Lets say I have 8 nodes and on each node I setup 32 dask workers (so total 256 dask workers). Now I load a dataset as a dask dataframe on these 256 workers (with 256 partitions), do some row wise pre processing (using map partiitons). Then I want to save the dask dataframe’s partitions as 8 files on those 8 nodes.
So, for this, I can do a repartition operation to repartition the dataframe to have just 8 partitions. But now how do I save these partitions as separate files on those 8 nodes (each node should have just 1 partition saved).
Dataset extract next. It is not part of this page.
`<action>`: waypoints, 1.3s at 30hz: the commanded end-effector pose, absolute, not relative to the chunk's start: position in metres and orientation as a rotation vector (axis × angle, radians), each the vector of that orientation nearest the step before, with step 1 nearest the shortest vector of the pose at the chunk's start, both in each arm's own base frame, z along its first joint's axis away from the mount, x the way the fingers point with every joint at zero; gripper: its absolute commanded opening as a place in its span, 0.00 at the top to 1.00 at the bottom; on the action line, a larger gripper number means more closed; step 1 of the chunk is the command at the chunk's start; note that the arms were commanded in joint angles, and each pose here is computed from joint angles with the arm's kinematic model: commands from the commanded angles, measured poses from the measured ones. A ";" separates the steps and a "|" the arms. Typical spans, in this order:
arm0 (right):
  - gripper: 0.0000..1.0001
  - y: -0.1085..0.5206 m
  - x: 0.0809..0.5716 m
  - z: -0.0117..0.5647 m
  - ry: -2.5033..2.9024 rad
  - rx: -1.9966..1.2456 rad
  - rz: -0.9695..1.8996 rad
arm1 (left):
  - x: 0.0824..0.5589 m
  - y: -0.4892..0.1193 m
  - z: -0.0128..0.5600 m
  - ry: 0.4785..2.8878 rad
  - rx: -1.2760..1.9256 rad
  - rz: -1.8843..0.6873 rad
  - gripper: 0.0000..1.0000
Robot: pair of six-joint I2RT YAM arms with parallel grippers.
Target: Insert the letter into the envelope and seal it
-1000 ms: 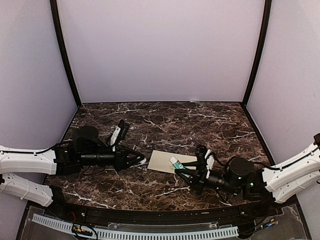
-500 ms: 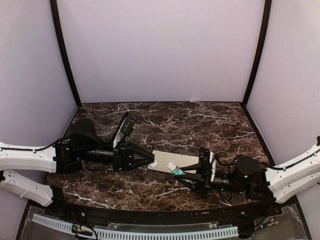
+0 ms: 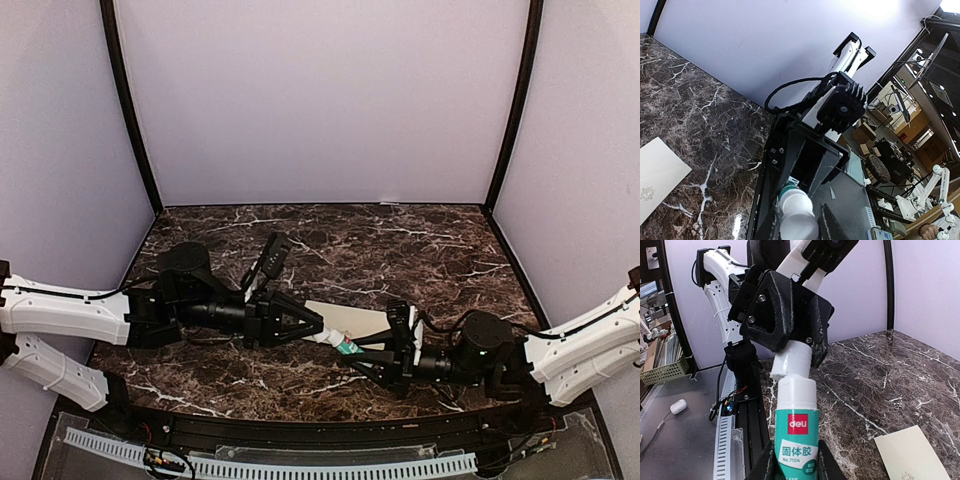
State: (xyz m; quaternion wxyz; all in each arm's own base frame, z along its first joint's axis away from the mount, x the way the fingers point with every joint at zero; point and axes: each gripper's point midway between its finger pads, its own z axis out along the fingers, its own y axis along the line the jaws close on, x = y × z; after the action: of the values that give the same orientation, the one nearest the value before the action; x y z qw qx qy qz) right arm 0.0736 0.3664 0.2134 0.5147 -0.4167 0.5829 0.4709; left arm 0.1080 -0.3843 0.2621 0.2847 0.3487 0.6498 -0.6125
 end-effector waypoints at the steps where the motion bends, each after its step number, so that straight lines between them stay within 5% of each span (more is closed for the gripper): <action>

What I was thinking was on these lines:
data = {'col_1': [3, 2, 1, 0,4,5,6,7], 'col_2': ['a', 'b', 'c', 'd','e','f', 'g', 'h']}
df = pd.DataFrame.from_dict(data)
ddf = dd.from_pandas(df, npartitions=4) # smaller example with 4 partitions on 4 workers (2 nodes only)
cl1 = Client(n_workers=4)
cl2 = Client(n_workers=2)
df2 = cl1.persist(ddf)
new_df = df2.repartition(npartitions=2) # repartition to 2 partitions to save on 2 nodes
cl2.compute(new_df) # ValueError: Inputs contain futures that were created by another client
Getting the error: Inputs contain futures that were created by another client
I needed help with 2 things:
- how to ensure that the saving is done on 8 nodes with each node having 1 partition
- after getting those partitions, how can I do the saving?
For saving was thinking on these lines: (let me know if there is a better method)
def save_part(partition, partition_info=None):
partition.to_pickle(str(partition_info['number']) + '.csv')
return None
temp = ddf.map_partitions(save_part, meta=('temp', object))
temp.compute()